START SOURCE DATA
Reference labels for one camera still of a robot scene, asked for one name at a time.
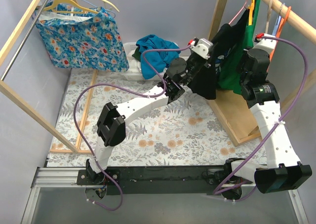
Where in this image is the bright green t-shirt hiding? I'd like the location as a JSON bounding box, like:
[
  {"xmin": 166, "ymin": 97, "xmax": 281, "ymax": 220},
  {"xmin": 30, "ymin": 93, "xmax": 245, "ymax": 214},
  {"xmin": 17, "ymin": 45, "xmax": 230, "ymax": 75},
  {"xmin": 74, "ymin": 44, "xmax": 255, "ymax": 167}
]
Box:
[{"xmin": 217, "ymin": 0, "xmax": 260, "ymax": 95}]

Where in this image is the blue t-shirt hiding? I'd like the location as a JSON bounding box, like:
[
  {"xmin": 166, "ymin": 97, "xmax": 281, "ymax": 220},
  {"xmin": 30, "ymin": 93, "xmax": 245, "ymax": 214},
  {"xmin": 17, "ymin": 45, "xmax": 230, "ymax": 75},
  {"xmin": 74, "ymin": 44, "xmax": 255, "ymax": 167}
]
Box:
[{"xmin": 136, "ymin": 35, "xmax": 180, "ymax": 80}]

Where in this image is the left wooden clothes rack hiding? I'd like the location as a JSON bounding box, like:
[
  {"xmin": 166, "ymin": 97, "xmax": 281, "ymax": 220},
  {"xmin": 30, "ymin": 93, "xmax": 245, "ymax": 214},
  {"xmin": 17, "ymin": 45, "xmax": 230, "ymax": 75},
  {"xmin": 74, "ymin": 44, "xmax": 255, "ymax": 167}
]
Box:
[{"xmin": 0, "ymin": 0, "xmax": 106, "ymax": 158}]

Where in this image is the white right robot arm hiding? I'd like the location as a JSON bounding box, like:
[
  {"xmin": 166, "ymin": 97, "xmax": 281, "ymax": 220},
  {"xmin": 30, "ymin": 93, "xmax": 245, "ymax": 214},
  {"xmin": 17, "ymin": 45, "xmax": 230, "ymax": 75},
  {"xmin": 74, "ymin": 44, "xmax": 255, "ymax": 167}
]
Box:
[{"xmin": 223, "ymin": 48, "xmax": 312, "ymax": 193}]

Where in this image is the white perforated plastic basket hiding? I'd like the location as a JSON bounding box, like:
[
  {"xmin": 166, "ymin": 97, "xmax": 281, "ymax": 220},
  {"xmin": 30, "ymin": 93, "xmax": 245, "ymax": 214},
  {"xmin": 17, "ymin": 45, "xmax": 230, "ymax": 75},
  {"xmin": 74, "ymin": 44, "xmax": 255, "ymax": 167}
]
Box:
[{"xmin": 122, "ymin": 42, "xmax": 172, "ymax": 81}]

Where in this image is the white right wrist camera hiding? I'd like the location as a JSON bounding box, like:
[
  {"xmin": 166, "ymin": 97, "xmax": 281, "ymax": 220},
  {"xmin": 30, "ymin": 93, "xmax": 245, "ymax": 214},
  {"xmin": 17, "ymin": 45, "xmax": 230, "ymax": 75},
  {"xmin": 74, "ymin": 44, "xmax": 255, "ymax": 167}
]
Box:
[{"xmin": 253, "ymin": 34, "xmax": 277, "ymax": 54}]

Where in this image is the blue floral garment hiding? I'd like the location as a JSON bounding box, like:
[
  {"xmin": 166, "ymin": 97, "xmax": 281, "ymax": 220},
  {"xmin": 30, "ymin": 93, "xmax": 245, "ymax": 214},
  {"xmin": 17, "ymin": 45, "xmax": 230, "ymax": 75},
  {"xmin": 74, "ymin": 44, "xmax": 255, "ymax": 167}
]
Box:
[{"xmin": 36, "ymin": 4, "xmax": 129, "ymax": 72}]

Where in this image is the metal rod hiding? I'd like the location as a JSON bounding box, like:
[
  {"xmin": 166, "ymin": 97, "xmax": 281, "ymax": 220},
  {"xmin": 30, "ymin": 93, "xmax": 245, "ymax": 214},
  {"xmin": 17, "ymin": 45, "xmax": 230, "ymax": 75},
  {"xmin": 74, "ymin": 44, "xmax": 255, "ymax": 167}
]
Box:
[{"xmin": 0, "ymin": 0, "xmax": 56, "ymax": 80}]

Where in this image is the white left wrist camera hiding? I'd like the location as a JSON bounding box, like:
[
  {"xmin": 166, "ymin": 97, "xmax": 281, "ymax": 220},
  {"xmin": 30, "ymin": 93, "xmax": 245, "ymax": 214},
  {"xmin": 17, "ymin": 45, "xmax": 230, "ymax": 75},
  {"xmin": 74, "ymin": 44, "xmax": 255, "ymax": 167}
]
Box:
[{"xmin": 188, "ymin": 38, "xmax": 213, "ymax": 60}]

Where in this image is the beige wooden hanger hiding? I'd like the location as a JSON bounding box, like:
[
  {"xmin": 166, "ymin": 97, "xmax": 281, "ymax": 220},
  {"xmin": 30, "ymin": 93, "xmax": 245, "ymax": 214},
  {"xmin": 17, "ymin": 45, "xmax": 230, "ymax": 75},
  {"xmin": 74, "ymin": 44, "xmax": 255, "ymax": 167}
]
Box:
[{"xmin": 264, "ymin": 0, "xmax": 274, "ymax": 34}]

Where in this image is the wooden clothes rack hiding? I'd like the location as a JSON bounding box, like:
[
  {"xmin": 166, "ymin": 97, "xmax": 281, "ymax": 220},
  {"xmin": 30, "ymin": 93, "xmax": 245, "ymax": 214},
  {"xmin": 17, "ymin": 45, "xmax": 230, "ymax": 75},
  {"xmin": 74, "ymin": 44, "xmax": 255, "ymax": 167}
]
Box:
[
  {"xmin": 0, "ymin": 0, "xmax": 106, "ymax": 158},
  {"xmin": 208, "ymin": 0, "xmax": 316, "ymax": 147}
]

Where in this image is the black t-shirt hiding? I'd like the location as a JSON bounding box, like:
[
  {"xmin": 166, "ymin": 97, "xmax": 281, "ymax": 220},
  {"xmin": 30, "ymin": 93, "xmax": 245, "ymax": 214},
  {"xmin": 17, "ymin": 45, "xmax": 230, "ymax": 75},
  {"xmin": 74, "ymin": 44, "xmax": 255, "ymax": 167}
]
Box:
[{"xmin": 188, "ymin": 9, "xmax": 249, "ymax": 100}]

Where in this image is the light blue hanger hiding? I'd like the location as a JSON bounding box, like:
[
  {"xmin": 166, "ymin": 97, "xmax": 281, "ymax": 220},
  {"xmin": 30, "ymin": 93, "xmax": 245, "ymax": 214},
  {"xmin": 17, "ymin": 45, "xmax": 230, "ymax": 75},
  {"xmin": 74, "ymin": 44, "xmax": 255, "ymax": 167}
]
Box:
[{"xmin": 272, "ymin": 3, "xmax": 284, "ymax": 36}]

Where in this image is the yellow plastic hanger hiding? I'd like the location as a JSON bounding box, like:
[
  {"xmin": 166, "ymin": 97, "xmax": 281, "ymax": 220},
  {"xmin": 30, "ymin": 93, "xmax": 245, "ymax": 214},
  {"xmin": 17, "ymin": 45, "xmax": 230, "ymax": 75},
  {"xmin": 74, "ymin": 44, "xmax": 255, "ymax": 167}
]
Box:
[{"xmin": 43, "ymin": 0, "xmax": 98, "ymax": 14}]

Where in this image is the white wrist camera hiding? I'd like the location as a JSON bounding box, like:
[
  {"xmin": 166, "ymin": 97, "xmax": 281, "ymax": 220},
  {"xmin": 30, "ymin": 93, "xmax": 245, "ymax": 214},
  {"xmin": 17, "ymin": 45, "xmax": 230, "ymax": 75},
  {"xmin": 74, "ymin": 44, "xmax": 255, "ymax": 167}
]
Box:
[
  {"xmin": 253, "ymin": 34, "xmax": 277, "ymax": 54},
  {"xmin": 188, "ymin": 38, "xmax": 213, "ymax": 60}
]

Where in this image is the white floral print t-shirt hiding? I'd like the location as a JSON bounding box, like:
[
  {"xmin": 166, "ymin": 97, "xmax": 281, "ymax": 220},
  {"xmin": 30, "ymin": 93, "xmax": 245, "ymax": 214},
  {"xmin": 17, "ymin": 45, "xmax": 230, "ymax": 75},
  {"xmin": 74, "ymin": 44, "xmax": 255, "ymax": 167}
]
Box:
[{"xmin": 127, "ymin": 58, "xmax": 142, "ymax": 75}]

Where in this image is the floral patterned table mat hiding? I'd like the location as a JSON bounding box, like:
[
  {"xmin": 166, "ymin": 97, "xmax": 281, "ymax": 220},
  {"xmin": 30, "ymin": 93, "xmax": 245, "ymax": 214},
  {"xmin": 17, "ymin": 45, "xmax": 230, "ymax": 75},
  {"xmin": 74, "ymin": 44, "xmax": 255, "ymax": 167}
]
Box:
[{"xmin": 46, "ymin": 67, "xmax": 275, "ymax": 167}]

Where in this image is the green and grey raglan shirt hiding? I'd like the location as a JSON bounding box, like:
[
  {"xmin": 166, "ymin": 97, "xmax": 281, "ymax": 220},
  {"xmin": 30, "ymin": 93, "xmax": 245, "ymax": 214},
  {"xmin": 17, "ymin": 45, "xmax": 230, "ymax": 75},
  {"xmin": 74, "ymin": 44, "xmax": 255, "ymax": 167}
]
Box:
[{"xmin": 132, "ymin": 48, "xmax": 141, "ymax": 61}]

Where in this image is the right wooden clothes rack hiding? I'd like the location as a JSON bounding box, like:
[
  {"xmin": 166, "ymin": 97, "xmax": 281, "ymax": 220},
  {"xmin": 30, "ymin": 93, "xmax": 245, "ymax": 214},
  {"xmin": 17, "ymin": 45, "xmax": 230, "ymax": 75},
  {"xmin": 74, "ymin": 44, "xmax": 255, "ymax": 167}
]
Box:
[{"xmin": 208, "ymin": 0, "xmax": 316, "ymax": 147}]

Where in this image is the right wooden rack base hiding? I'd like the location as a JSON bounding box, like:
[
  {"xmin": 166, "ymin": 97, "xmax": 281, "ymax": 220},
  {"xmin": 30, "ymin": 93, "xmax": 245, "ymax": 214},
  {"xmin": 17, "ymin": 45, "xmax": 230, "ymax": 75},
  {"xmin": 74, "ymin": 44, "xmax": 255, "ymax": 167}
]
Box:
[{"xmin": 208, "ymin": 90, "xmax": 261, "ymax": 147}]

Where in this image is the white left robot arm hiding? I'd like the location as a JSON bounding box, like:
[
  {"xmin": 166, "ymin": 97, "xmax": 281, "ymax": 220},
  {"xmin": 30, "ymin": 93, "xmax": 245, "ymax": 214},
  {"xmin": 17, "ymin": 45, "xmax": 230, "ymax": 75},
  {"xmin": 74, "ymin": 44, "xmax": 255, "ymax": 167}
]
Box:
[{"xmin": 86, "ymin": 52, "xmax": 210, "ymax": 185}]

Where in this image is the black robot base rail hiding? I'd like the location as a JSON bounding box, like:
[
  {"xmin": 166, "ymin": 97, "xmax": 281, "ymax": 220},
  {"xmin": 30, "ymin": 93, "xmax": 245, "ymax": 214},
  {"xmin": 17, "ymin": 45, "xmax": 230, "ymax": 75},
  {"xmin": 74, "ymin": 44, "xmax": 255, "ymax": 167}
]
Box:
[{"xmin": 77, "ymin": 166, "xmax": 252, "ymax": 196}]

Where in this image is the orange plastic hanger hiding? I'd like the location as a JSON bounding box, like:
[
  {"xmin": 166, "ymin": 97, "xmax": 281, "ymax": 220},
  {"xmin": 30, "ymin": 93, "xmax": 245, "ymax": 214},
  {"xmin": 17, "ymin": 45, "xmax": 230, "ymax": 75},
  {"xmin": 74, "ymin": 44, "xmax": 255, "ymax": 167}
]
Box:
[{"xmin": 269, "ymin": 6, "xmax": 292, "ymax": 62}]
END SOURCE DATA
• [THE PROBLEM]:
In the entries above, find every line holding the word "camera" and copy it out.

• [ANSWER AREA]:
Reference labels for one camera still of a robot scene, asked for one name at a time.
Where in this image is the white right wrist camera hiding? I'd like the location as a JSON bounding box, like:
Where in this image is the white left wrist camera hiding? I'd like the location as a JSON bounding box, like:
Where in this image is the white wrist camera hiding? I'd like the location as a JSON bounding box, like:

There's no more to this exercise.